Without the pictures, give the entries below again exactly as written.

Segment Start: SOURCE INFORMATION

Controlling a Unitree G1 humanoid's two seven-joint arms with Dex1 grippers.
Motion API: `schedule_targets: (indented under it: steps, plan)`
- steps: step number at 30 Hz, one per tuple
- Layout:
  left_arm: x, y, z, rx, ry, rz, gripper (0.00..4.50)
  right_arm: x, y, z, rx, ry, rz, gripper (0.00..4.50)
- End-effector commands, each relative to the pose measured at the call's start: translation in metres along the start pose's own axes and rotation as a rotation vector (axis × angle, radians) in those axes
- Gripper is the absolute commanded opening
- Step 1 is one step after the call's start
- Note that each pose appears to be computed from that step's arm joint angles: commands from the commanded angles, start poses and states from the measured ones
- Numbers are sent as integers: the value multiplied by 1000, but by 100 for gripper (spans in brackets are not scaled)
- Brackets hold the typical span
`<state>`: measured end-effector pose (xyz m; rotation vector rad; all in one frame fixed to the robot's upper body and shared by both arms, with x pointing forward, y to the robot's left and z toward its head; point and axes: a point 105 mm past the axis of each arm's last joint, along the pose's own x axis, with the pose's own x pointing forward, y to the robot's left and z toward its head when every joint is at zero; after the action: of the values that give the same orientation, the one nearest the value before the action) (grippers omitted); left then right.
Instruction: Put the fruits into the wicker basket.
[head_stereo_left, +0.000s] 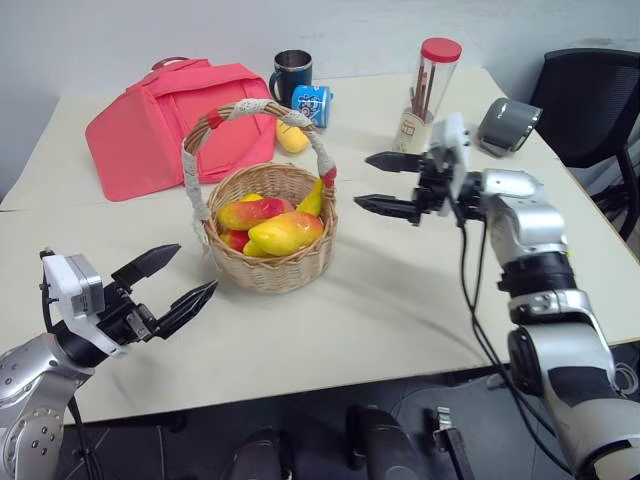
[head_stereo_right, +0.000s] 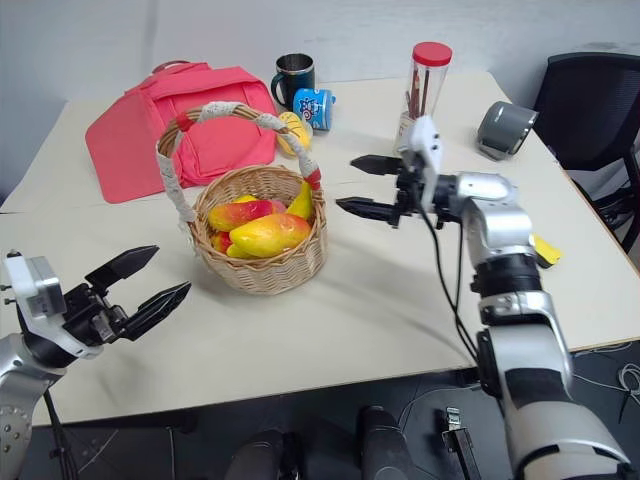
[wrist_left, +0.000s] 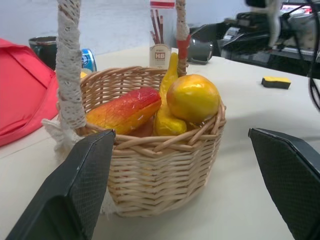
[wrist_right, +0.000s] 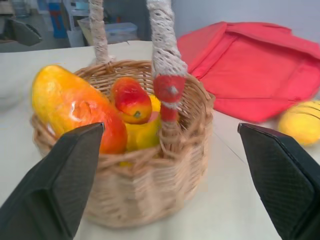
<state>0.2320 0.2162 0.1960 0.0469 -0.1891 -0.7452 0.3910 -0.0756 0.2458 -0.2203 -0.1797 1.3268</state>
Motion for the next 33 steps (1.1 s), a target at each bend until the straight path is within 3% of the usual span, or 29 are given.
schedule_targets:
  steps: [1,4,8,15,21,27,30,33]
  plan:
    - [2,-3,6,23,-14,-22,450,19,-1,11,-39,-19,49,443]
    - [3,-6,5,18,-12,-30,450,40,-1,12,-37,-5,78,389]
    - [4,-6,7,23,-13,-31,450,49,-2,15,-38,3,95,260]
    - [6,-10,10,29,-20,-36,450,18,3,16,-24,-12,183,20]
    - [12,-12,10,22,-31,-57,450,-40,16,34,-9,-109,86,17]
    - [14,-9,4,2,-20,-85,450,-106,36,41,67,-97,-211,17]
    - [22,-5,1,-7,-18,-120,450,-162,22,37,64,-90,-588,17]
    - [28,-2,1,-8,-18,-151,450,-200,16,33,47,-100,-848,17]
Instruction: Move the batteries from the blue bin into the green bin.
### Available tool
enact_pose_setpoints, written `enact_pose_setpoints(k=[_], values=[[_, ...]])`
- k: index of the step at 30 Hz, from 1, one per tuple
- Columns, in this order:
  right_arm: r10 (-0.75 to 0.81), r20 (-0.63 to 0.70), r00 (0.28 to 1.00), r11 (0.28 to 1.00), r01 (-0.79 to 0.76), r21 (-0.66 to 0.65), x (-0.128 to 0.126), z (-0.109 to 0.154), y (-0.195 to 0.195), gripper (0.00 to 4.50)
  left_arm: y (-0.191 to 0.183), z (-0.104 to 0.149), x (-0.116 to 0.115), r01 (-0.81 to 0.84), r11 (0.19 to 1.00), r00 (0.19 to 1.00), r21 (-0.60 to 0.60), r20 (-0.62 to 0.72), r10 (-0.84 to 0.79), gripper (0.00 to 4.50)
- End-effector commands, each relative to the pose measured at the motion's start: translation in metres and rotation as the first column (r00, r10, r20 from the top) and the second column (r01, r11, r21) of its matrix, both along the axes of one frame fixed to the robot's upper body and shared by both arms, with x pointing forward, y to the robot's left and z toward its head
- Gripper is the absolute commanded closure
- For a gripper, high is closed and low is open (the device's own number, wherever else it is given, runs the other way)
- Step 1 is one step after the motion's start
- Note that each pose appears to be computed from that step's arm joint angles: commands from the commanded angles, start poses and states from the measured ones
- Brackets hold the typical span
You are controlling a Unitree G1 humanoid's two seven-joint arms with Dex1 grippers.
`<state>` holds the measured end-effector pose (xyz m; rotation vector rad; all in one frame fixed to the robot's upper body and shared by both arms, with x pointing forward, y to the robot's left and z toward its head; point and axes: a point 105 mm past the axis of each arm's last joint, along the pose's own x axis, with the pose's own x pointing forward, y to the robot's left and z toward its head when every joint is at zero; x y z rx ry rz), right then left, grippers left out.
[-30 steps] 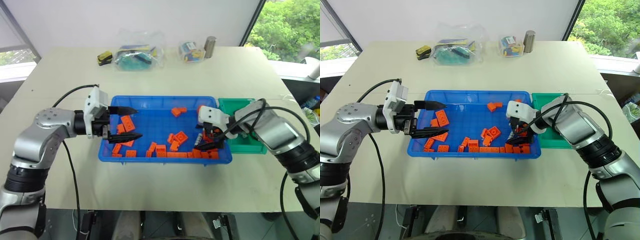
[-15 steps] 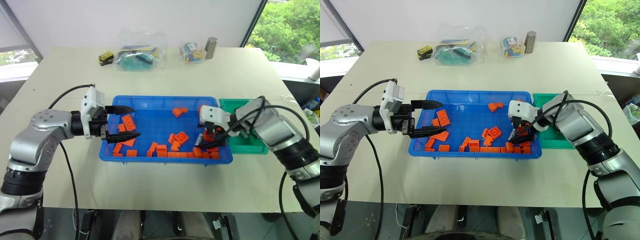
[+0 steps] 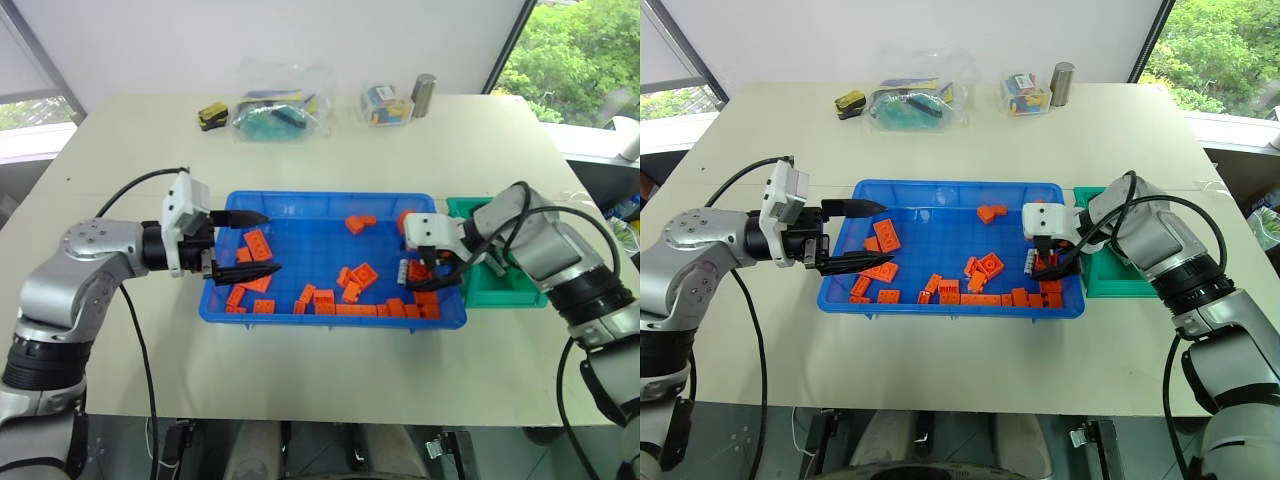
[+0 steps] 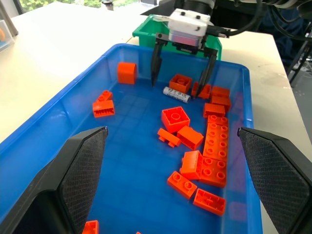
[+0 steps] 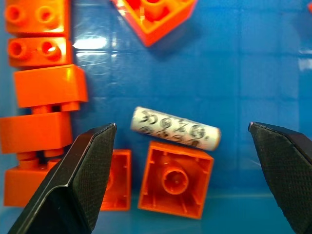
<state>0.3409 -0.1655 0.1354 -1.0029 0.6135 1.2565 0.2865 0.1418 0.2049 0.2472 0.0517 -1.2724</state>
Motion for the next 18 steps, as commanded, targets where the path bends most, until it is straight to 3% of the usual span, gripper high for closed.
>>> enact_pose_setpoints(k=[1,10,13,17,18], values=[[0.025,0.016,1.0,1.0,-0.024,-0.007,0.0,0.001,0.006,0.02,0.002,0.015,-0.002,0.004,1.0,0.999,-0.01,0.052,-0.004,0.0],[0.024,0.014,1.0,1.0,-0.024,-0.02,0.004,-0.013,0.013,0.02,0.001,0.015,-0.002,-0.001,1.0,0.998,-0.013,0.06,0.002,0.0],[0.032,0.013,0.999,0.999,-0.032,-0.016,0.003,-0.013,0.015,0.82,0.001,0.016,-0.001,-0.004,1.0,0.998,-0.014,0.063,0.005,0.0],[0.05,0.018,0.999,0.999,-0.05,-0.005,0.001,-0.01,0.022,2.73,0.001,0.015,-0.001,-0.003,1.0,0.998,-0.015,0.063,0.004,0.0],[0.057,0.02,0.998,0.998,-0.057,-0.002,0.0,-0.009,0.025,2.73,0.001,0.015,-0.001,-0.002,1.0,0.998,-0.015,0.064,0.003,0.0]])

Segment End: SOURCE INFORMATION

• _ANSWER BELOW_:
Controlling a Unitree G1 humanoid's two seven-joint arms with Dex1 grippers.
Motion API: `schedule_targets: (indented under it: steps, plan)`
- steps: step number at 30 Hz, one per tuple
- Layout:
  left_arm: x, y, z, rx, ry, rz, gripper (0.00..4.50)
  right_arm: x, y, z, rx, ry, rz, gripper (0.00..4.50)
- End-effector commands, each relative to the pose measured at the call's start: translation in metres along the start pose's own axes and rotation as a rotation vector (axis × angle, radians) in those axes
- Gripper is the absolute commanded opening
- Step 1 is one step after the call's start
- Note that each pose appears to be computed from that step's arm joint angles: commands from the commanded angles, start poses and states from the measured ones
- Numbers are sent as integers: the value multiplied by 1000, but by 100 for gripper (spans in brackets are not scaled)
- Brackets hold the typical span
`<state>`: measured end-effector pose (xyz m; rotation vector rad; all in one frame fixed to the robot's upper body and shared by both arms, with x pointing forward, y to the robot's left and z toward its head; point and axes: a point 105 mm past the axis of each arm's last joint, along the pose's own x axis, with the pose's own x pointing forward, y to the robot's left and z toward its head when every joint is at zero; after the action: of the values that give the same orientation, the one nearest the value before the action) (grippers omitted); left then right.
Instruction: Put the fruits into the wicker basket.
[head_stereo_left, +0.000s] 
[head_stereo_right, +0.000s] 
[wrist_left, +0.000s] 
[wrist_right, +0.000s] 
<state>0.2320 0.2162 0.1960 0.0469 -0.1891 -0.7452 0.3910 -0.0756 0.2458 -0.2203 -0.1797 1.3268</state>
Motion for the next 33 steps (1.1 s), a target at each bend until the straight path is within 3% of the usual span, or 29 are given.
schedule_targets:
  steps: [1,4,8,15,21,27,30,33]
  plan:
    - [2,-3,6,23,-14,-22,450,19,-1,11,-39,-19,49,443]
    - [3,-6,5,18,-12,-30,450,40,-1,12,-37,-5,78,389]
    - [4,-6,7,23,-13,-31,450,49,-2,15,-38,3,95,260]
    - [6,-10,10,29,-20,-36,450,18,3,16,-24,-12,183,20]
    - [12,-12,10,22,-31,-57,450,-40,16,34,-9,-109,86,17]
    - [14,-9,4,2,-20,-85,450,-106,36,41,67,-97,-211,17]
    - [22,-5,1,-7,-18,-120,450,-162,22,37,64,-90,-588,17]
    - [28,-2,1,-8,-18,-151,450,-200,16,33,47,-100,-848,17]
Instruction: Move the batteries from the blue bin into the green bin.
### Available tool
enact_pose_setpoints, written `enact_pose_setpoints(k=[_], values=[[_, ...]])`
- k: index of the step at 30 Hz, from 1, one per tuple
- Columns, in this order:
  right_arm: r10 (-0.75 to 0.81), r20 (-0.63 to 0.70), r00 (0.28 to 1.00), r11 (0.28 to 1.00), r01 (-0.79 to 0.76), r21 (-0.66 to 0.65), x (-0.128 to 0.126), z (-0.109 to 0.154), y (-0.195 to 0.195), gripper (0.00 to 4.50)
  left_arm: y (-0.191 to 0.183), z (-0.104 to 0.149), x (-0.116 to 0.115), r01 (-0.81 to 0.84), r11 (0.19 to 1.00), r00 (0.19 to 1.00), r21 (-0.60 to 0.60), r20 (-0.62 to 0.72), r10 (-0.84 to 0.79), gripper (0.00 to 4.50)
- End-effector commands, each relative to the pose measured at the motion's start: translation in metres and rotation as the first column (r00, r10, r20 from the top) and the second column (r01, r11, r21) of its matrix, both along the axes of one frame fixed to the robot's upper body and shared by both arms, with x pointing forward, y to the robot's left and z toward its head
- Gripper is the absolute commanded closure
- For a gripper, high is closed and low is open (the device's own number, wherever else it is given, runs the other way)
- Step 1 is one step after the motion's start
- Note that each pose appears to be computed from that step's arm joint angles: commands from the commanded angles, start poses and states from the measured ones
- Brackets hold the typical span
You are controlling a Unitree G1 humanoid's two seven-joint arms with Dex1 grippers.
`<state>` holds the measured end-effector pose (xyz m; rotation vector rad; all in one frame fixed to the robot's upper body and shared by both arms, with x pointing forward, y to the robot's left and z toward its head; point and axes: a point 105 mm past the axis of each arm's last joint, along the pose's own x axis, with the pose's own x pointing forward, y to the robot's left and z toward its head when every joint is at zero; x y z rx ry rz), right then left, grippers left out.
[-30 steps] 
[-15 steps] 
[+0 steps] 
[+0 steps] 
[+0 steps] 
<state>0.3409 -0.1655 0.1354 -1.0029 0.6135 1.2565 0.2865 0.1418 0.2049 0.2472 0.0517 -1.2724</state>
Motion for the next 18 steps, as commanded, targets where the path bends most, until it is straight to 3% of the usual span, gripper high for closed.
>>> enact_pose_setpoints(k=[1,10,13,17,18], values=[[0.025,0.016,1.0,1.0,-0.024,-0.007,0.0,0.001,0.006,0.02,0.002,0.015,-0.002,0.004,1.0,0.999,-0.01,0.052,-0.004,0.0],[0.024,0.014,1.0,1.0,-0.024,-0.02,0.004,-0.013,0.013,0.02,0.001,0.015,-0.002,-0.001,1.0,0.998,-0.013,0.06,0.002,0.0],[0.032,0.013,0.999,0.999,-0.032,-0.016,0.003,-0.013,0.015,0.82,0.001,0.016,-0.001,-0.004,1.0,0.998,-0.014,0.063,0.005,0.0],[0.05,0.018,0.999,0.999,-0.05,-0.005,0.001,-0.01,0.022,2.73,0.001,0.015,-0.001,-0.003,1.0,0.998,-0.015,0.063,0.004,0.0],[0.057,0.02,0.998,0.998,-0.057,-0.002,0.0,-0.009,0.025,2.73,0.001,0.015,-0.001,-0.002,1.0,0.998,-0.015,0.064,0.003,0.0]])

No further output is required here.